Balance at December 31, 2012

  $ 768  
       

        In connection with an acquisition of a business, we sometimes include a contingent consideration component of the purchase price based on future revenues. We estimate future revenues based on historical revenues and certain other factors. Each reporting period, we update our estimate of the future revenues of each earnout party and the corresponding earnout levels achieved, discounted to their present values. The change in fair value is recorded in cost of revenues in the accompanying consolidated statements of operations. The following table provides a reconciliation of changes in the fair value of our Level 3 liabilities (in thousands):

 
  Revenue Earnouts  
 
  2012   2011   2010  

Balance at beginning of period

  $ 1,673   $ 1,602   $  

Additions

    1,855     939     2,602  

Payments

            (1,000 )

Change in fair value recognized in earnings

    (671 )   (868 )    
               

Balance at end of period

  $ 2,857   $ 1,673   $ 1,602  
               

        The fair value of our debt (see Note 7) at December 31, 2012 was approximately $452.2 million based on the average trading price (a Level 1 fair value measurement).

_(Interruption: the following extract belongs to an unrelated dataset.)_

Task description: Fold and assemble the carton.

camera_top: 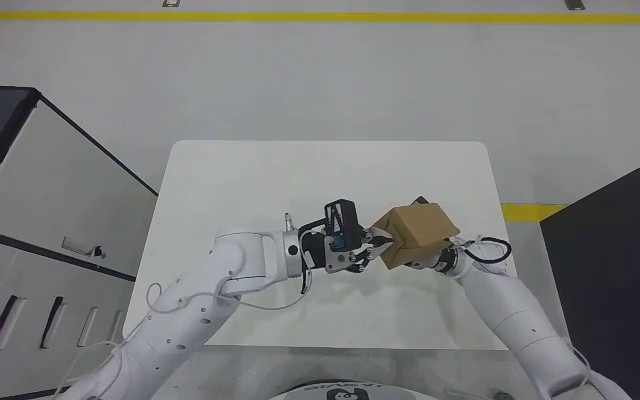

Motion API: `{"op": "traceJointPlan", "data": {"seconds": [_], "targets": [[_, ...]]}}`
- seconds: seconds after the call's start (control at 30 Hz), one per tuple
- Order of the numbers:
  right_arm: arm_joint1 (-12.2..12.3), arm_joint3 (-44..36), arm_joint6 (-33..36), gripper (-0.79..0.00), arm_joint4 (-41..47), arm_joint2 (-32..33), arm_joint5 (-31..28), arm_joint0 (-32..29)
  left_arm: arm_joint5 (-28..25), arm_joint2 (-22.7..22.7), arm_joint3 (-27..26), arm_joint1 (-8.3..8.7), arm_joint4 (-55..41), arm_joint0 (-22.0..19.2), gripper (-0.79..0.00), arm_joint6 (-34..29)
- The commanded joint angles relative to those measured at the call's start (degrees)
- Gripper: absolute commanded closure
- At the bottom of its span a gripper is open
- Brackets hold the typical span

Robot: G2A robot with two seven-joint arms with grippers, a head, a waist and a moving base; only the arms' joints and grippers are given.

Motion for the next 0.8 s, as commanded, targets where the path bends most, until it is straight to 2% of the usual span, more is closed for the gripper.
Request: {"op": "traceJointPlan", "data": {"seconds": [0.0,0.77], "targets": [[0.03,-0.03,0.00,0.000,0.00,-0.02,-0.04,-0.05,-0.05,0.08,-0.02,-0.01,0.21,-0.04,0.000,-0.17],[0.08,-0.37,0.00,0.000,-0.59,-0.31,-0.48,-0.05,-0.05,1.21,0.52,-0.31,0.92,-0.75,0.000,-1.41]]}}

        Short-Term Investments

        We had the following investments at December 31, 2012 and 2011 (in thousands):

 
  December 31,  
 
  2012   2011  

Certificates of deposit

  $ 314   $ 8,382  

Short-term bonds

        2,008  
           

Total

  $ 314   $ 10,390  
           

        Our certificates of deposit were held in banks located in Israel. The certificates of deposit and short-term bonds were considered held-to-maturity securities as we had the ability and intent to hold them to maturity. They are carried at amortized cost which approximates fair value.

        Financial Assets and Liabilities Measured on a Nonrecurring Basis

        Except for the impairments of our online reporting unit's goodwill during 2012 (a Level 3 fair value measurement), we did not record any material other-than-temporary impairments on financial assets required to be measured at fair value on a nonrecurring basis. See Note 5.